Looking at the listing below, retype exactly the lines starting at the one containing "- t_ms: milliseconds" and ending at the one containing "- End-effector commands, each", both included, and nothing else.
*** Opening DATASET EXTRACT ***
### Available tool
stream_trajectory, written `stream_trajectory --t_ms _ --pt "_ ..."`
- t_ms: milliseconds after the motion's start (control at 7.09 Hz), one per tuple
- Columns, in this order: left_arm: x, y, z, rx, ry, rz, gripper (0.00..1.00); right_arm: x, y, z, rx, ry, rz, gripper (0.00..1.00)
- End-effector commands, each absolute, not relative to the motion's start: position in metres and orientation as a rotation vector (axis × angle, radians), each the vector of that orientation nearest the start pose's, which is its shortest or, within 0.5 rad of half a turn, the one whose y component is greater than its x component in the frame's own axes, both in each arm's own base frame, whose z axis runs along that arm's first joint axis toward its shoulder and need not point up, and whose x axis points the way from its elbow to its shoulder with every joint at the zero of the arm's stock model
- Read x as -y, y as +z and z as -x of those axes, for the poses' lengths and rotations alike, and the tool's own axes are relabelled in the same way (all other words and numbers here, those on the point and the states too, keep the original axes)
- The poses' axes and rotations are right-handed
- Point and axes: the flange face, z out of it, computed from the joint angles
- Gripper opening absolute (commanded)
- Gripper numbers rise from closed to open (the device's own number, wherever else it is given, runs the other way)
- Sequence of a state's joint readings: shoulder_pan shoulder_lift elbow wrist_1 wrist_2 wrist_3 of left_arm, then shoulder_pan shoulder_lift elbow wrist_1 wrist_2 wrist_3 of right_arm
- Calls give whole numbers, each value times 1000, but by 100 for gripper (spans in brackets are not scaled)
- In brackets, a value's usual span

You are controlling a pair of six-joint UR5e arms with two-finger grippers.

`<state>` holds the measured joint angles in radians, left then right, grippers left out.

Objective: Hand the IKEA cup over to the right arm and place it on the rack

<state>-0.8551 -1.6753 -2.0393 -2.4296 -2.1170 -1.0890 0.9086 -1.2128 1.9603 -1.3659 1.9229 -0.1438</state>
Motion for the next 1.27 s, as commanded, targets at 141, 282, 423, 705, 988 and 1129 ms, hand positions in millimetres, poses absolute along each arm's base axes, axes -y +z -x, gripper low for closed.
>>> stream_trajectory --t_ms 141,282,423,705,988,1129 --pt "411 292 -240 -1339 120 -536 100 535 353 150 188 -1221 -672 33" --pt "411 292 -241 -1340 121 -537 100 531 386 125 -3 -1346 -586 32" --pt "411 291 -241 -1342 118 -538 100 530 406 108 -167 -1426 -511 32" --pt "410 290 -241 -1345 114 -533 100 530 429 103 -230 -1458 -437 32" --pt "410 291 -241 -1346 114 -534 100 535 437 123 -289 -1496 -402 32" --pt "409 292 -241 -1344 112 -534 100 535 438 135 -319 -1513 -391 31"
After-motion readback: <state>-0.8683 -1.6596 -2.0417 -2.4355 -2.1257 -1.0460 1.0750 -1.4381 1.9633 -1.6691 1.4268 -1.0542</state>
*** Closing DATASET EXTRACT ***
PROBLEM SOLUTION
- t_ms: milliseconds after the motion's start (control at 7.09 Hz), one per tuple
- Columns, in this order: left_arm: x, y, z, rx, ry, rz, gripper (0.00..1.00); right_arm: x, y, z, rx, ry, rz, gripper (0.00..1.00)
- End-effector commands, each absolute, not relative to the motion's start: position in metres and orientation as a rotation vector (axis × angle, radians), each the vector of that orientation nearest the start pose's, which is its shortest or, within 0.5 rad of half a turn, the one whose y component is greater than its x component in the frame's own axes, both in each arm's own base frame, whose z axis runs along that arm's first joint axis toward its shoulder and need not point up, and whose x axis points the way from its elbow to its shoulder with every joint at the zero of the arm's stock model

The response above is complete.